How Do Virtual Teams Differ From Face-To-Face Teams?

If you’re changing up your work environment so that some people are going to be moving out of the office and into remote work? 

Then, you need to be aware of the differences between virtual teams and face-to-face teams and how to ensure that the virtual teams succeed in the new order of things. 

The good news is that this isn’t as complicated as you might think. Listen up!


The Main Differences


You Need To Develop Work From Home/Remote Working Skills

Most people are hired for the “job skills” that they bring to the party and that means if you’ve been working in a face-to-face environment, those job skills are aligned with working face-to-face. 

Working from home is different to working from an office (check these 10 work from home fails if you don’t believe us) and that means developing new skills. 

To do that, you’ll need to support a team moving to work from home with training, coaching and mentoring and it might take a bit longer than you expect to transition fully. 


Virtual Teams Thrive With Flatter Hierarchies 

Long chains of command aren’t great in an office environment but they are tolerable because a meeting room can quickly be occupied by the whole group and then a decision is made.

This just isn’t practical when working remotely at all.

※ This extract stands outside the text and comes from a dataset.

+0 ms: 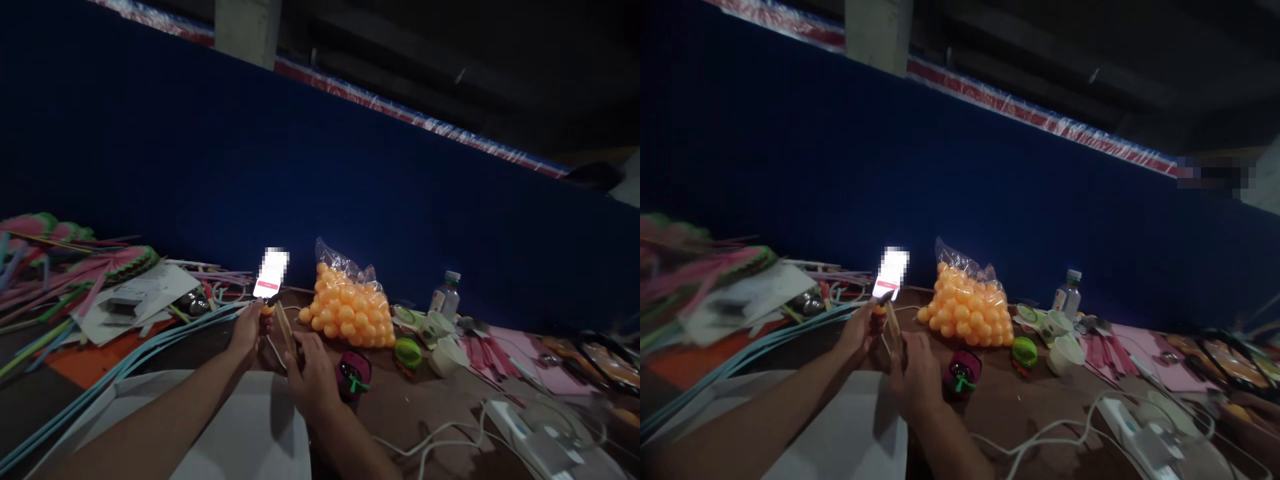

You want a group that is as level as possible with a single point of leadership that can cooperate and make decisions itself so that the work keeps flowing. 

This can be hugely intimidating not just to the workers but also to leaders and managers. 


Change Driven Transformational Leaders Are Best For Virtual Teams

Transformational leaders tend to be democratic in their general approach to work rather than autocratic.

They look to get buy-in from their people before pushing through a change, rather than doing it and then saying “sorry later”. 

How Do Virtual Teams Differ From Face-To-Face Teams

A good transformational leader will be looking not just to delegate tasks but also authority where necessary so that the job gets done with the minimum amount of friction.

This might be one of the reasons that many managers hate remote working.


Communication Is Everything 

It really is. In fact, we put communication down as the number one challenge that remote workers face. 

Virtual teams need to focus on making their communication more efficient and more effective. 

You’re looking to minimize “gaps” between people in the team so that everyone is acting on the best knowledge available to everyone.

You cannot afford information silos when working remotely, knowledge is only the power to foul things up and slow them down in those situations. 

One vital thing to do is to help recreate the informal nature of the watercooler in a face to face environment within the virtual one. 


Training On Remote Working Tools Is Essential

There are loads of super useful tools that can really enhance the productivity of virtual teams and the easiest way to turn an investment into such tools into ash is to fail to train people on them.

Remote Working Tools

Yes, some people can pick up tools through a process of self-study, YouTube, osmosis, etc. but most can’t and there is no point in investing in a productivity tool that nobody knows how to use. 

This may involve bringing people together in real life (if so, use our free virtual team building tools to get things rolling) or it may involve remote training options too. 


Relationships Still Matter But Are Built Differently

There is no doubt that we naturally build relationships and trust in face-to-face environments and that it’s easy to do so.

In a virtual team, you need to put more effort into this. 

You need to invest in remote team building and encourage people to take an interest in each other and build those relationships and yes, even allocate work time for that specific purpose. 


A Clear Shared Vision Leads To Productivity

If you want people to work well by themselves, they have to be able to make decisions for themselves.

To do that successfully, they need to be able to understand the objectives of the team, to be able to articulate them and to be able to “sense check” what they are doing against those objectives.

A clear, distinct and shared vision makes virtual team work much, much easier and while this is useful in face-to-face environments too, it’s not quite so vital as people can always just ask when things aren’t clear.